Taking the lines below one at a time, count those with the string "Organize" and give the result alone.
[Provided material — start]
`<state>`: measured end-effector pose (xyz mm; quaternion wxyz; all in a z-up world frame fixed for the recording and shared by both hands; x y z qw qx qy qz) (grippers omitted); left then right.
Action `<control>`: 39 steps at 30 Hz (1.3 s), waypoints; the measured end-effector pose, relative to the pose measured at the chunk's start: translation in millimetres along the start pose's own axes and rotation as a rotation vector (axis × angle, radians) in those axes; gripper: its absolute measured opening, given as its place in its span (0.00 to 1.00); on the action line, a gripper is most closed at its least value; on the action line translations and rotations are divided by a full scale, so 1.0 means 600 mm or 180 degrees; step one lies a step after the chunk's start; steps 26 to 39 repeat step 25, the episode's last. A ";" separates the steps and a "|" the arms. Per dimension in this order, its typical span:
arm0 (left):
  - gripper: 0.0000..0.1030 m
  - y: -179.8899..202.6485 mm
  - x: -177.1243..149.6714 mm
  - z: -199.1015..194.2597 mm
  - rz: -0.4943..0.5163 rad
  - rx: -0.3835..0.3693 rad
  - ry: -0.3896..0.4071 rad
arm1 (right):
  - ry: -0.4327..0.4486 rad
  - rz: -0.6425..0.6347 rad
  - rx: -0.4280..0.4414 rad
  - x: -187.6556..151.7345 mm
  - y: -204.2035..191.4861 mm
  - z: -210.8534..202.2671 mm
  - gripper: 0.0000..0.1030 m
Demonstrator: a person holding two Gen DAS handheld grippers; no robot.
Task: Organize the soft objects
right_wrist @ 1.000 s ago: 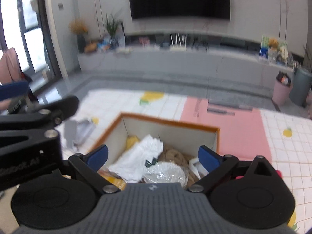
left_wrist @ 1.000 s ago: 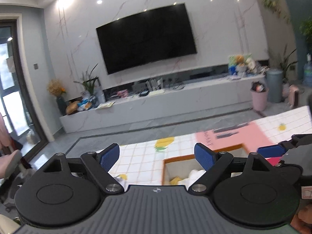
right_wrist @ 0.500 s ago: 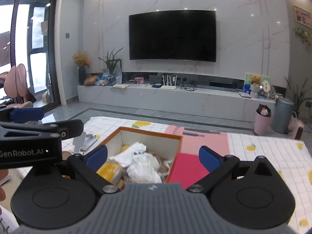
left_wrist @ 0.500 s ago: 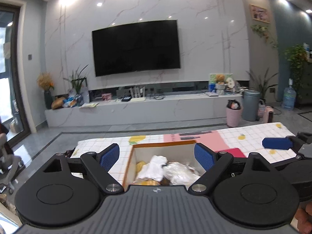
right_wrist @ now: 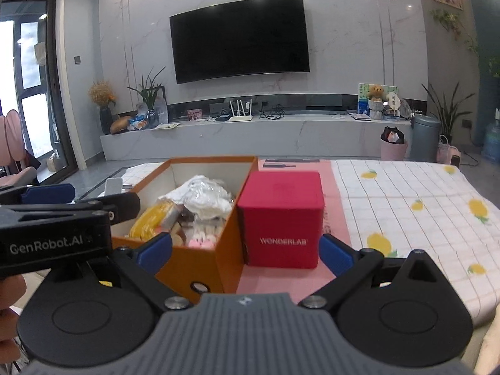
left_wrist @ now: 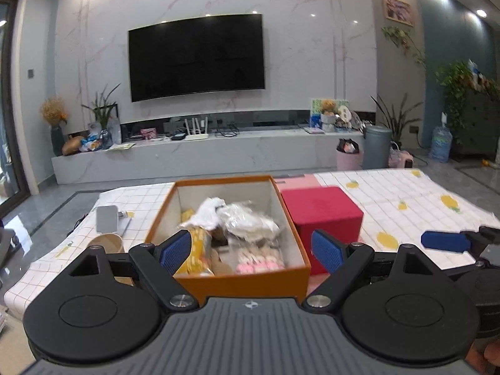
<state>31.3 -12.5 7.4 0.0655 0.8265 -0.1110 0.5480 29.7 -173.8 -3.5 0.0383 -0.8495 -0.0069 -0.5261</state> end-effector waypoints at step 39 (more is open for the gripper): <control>0.99 0.025 -0.071 -0.004 -0.0102 0.0049 -0.0048 | -0.0100 -0.0030 -0.0091 -0.087 0.018 0.004 0.95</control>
Point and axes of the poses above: each gripper's, at about its wrist camera, not at the fingertips, and z roughly the way its jaws point, y to its right, x to its top, the point moved 9 cm from there along z, roughly the way its jaws point, and after that the axes turned 6 degrees about -x, right-handed, at the moved point
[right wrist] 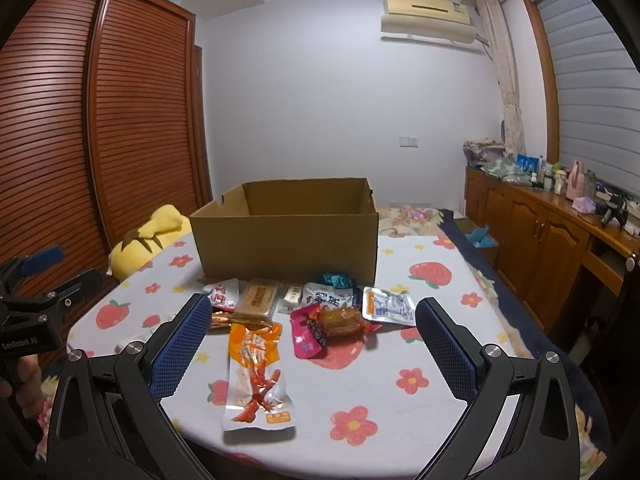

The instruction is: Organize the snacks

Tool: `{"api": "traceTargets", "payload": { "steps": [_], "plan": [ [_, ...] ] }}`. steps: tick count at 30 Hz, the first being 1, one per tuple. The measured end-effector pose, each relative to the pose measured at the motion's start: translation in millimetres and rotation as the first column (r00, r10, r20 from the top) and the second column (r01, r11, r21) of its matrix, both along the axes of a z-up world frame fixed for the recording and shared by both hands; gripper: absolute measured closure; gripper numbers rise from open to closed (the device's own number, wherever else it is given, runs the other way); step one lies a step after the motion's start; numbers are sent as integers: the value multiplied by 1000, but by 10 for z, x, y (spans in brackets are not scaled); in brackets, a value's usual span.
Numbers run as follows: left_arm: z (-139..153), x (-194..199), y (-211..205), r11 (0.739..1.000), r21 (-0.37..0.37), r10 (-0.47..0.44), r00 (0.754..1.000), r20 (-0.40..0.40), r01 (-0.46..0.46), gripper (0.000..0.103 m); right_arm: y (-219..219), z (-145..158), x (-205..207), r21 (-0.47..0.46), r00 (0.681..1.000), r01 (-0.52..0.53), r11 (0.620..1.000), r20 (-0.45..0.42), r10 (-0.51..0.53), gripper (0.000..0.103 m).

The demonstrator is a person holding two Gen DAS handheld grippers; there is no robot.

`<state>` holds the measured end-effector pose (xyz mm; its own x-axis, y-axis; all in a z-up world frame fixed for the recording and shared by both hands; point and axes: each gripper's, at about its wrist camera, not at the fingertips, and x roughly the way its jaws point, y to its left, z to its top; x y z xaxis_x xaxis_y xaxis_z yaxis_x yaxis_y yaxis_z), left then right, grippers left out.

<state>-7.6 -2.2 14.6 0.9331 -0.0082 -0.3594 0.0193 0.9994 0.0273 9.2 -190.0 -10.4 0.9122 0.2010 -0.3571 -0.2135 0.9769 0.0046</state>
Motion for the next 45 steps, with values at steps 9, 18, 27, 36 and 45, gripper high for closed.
{"api": "traceTargets", "payload": {
  "steps": [9, 18, 27, 36, 45],
  "plan": [
    [13, 7, 22, 1000, 1, -1, 1000, 3, 1, 0, 7, 31, -16, -1, 1000, -6, 1000, 4, 6, 0],
    [8, -13, 15, 1000, 0, -5, 1000, 4, 5, 0, 21, 41, -25, -1, 1000, -11, 1000, 5, 11, 0],
    [-98, 28, 72, 1000, -8, -4, 1000, -26, 4, 0, 49, -31, 21, -12, 1000, -19, 1000, -13, 18, 0],
    [-252, 119, 159, 1000, -13, -16, 998, -60, 15, 0, 81, -161, 111, -21, 999, -30, 999, -40, 29, 0],
    [-459, 379, 343, 998, -27, -59, 988, -144, 56, 0, 198, -356, 379, -43, 984, -122, 992, -134, 115, 3]
  ]
}}
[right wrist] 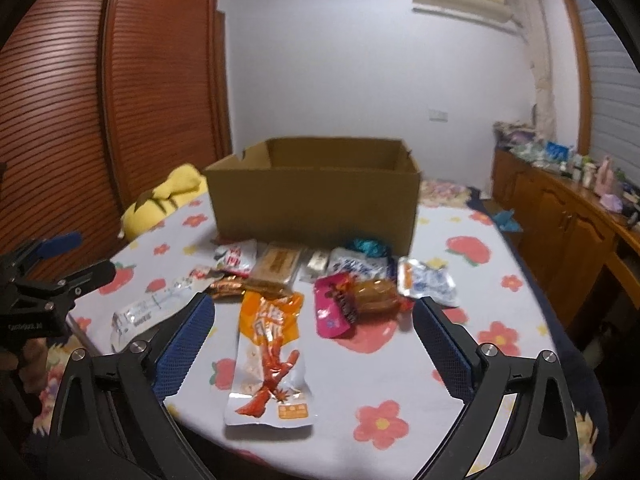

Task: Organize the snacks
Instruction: 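Move left tool to white red-label packet while right tool approaches orange chicken-feet packet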

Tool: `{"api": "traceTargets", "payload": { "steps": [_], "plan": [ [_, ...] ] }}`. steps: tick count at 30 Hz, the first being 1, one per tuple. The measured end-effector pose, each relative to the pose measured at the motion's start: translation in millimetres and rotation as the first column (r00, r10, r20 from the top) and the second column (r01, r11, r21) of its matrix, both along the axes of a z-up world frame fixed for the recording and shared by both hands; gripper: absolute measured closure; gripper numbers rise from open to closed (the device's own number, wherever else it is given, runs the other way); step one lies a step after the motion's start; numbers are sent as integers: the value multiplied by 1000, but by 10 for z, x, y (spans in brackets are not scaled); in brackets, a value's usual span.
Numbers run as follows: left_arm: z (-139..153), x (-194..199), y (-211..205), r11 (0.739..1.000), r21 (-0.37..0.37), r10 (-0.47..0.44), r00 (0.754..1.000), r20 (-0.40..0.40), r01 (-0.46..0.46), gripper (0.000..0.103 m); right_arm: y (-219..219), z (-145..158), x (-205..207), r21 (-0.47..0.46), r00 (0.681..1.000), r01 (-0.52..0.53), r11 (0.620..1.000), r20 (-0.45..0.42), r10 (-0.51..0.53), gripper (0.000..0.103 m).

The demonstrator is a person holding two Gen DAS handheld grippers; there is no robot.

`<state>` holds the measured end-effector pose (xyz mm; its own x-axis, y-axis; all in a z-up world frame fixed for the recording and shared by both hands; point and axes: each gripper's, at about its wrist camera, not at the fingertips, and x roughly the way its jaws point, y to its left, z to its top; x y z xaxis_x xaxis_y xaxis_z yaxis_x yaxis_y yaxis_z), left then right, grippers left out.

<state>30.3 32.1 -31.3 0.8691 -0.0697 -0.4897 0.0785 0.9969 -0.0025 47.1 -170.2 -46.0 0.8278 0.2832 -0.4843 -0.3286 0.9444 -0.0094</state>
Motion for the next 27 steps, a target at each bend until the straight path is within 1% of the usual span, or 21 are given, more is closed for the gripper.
{"api": "traceTargets", "payload": {
  "steps": [3, 7, 9, 13, 15, 17, 20, 23, 25, 27],
  "plan": [
    [-83, 109, 67, 1000, 5, -10, 999, -35, 10, 0, 61, -97, 98, -9, 998, -47, 999, -43, 46, 4],
    [-211, 252, 155, 1000, -13, -29, 995, -97, 28, 1, 169, -232, 231, -11, 987, -114, 993, -114, 112, 9],
    [-274, 325, 187, 999, -18, -42, 991, -125, 40, 2, 227, -311, 292, -20, 979, -143, 989, -152, 139, 13],
    [-364, 438, 207, 998, -12, -68, 983, -173, 67, 2, 322, -477, 407, -28, 961, -182, 983, -217, 171, 19],
    [-421, 505, 199, 997, 4, -80, 976, -203, 82, 2, 341, -541, 459, -23, 953, -186, 982, -247, 175, 20],
    [-468, 565, 206, 995, 4, -93, 969, -228, 97, 2, 349, -590, 494, -12, 945, -191, 981, -273, 181, 20],
    [-523, 649, 202, 992, -9, -121, 955, -270, 123, 2, 372, -645, 525, -18, 937, -202, 979, -294, 188, 20],
    [-559, 732, 208, 989, -45, -146, 937, -317, 139, 5, 382, -688, 545, -23, 932, -208, 978, -310, 190, 20],
    [-579, 779, 214, 990, -56, -143, 928, -344, 132, 11, 381, -710, 555, -26, 930, -207, 978, -316, 188, 20],
    [-601, 820, 223, 989, -65, -146, 921, -362, 131, 13, 390, -734, 562, -32, 931, -207, 978, -315, 187, 20]
  ]
}}
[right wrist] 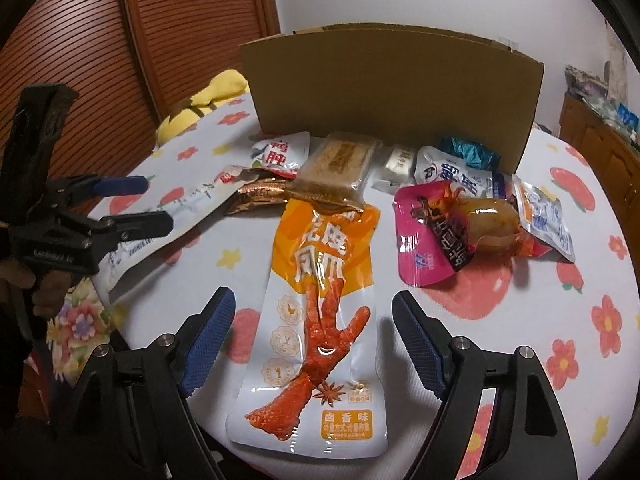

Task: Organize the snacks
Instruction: 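Move left tool to white red-label packet while right tool approaches orange chicken-feet packet, then grasp white packet with left tool while right tool grasps orange chicken-feet packet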

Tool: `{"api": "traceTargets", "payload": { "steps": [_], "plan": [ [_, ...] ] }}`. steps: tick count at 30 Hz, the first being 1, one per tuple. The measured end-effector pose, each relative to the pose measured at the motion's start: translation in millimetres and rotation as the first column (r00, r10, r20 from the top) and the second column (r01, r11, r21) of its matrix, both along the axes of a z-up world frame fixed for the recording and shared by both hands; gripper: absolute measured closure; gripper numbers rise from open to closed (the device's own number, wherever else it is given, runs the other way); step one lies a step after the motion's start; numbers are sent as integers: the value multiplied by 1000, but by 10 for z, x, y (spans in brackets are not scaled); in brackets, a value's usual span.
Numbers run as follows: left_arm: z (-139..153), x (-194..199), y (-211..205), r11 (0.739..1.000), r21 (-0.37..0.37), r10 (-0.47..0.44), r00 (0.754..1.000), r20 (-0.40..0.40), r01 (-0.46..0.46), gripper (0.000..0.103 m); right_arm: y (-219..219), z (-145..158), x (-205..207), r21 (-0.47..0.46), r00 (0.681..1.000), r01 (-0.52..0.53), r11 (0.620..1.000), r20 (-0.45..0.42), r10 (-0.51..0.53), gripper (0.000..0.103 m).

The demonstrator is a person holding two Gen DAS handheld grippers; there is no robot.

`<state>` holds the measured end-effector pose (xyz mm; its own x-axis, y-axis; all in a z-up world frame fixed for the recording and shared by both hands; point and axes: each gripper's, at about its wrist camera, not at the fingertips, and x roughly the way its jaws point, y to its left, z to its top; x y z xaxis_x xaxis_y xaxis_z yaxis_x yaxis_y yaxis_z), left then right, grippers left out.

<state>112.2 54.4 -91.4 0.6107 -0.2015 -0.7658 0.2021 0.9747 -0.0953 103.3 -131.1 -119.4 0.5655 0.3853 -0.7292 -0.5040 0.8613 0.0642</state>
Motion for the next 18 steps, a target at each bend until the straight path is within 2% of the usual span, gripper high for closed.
{"api": "traceTargets", "payload": {
  "steps": [6, 9, 16, 18],
  "plan": [
    [-49, 63, -16, 1000, 0, -11, 999, -50, 11, 25, 5, -49, 10, -10, 1000, -4, 1000, -8, 4, 20],
    [-72, 75, -60, 999, 1, -39, 997, -70, 39, 37, 0, -56, 16, -15, 1000, -3, 1000, -9, 3, 20],
    [-101, 116, -81, 999, 16, -46, 994, -102, 48, 34, 44, -62, 41, -36, 1000, -16, 999, -11, 15, 20],
    [-106, 128, -113, 998, 40, -50, 993, -105, 55, 34, 54, -68, 62, -43, 1000, -20, 999, -15, 19, 20]
  ]
}}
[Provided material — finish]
▶ [Task result]:
4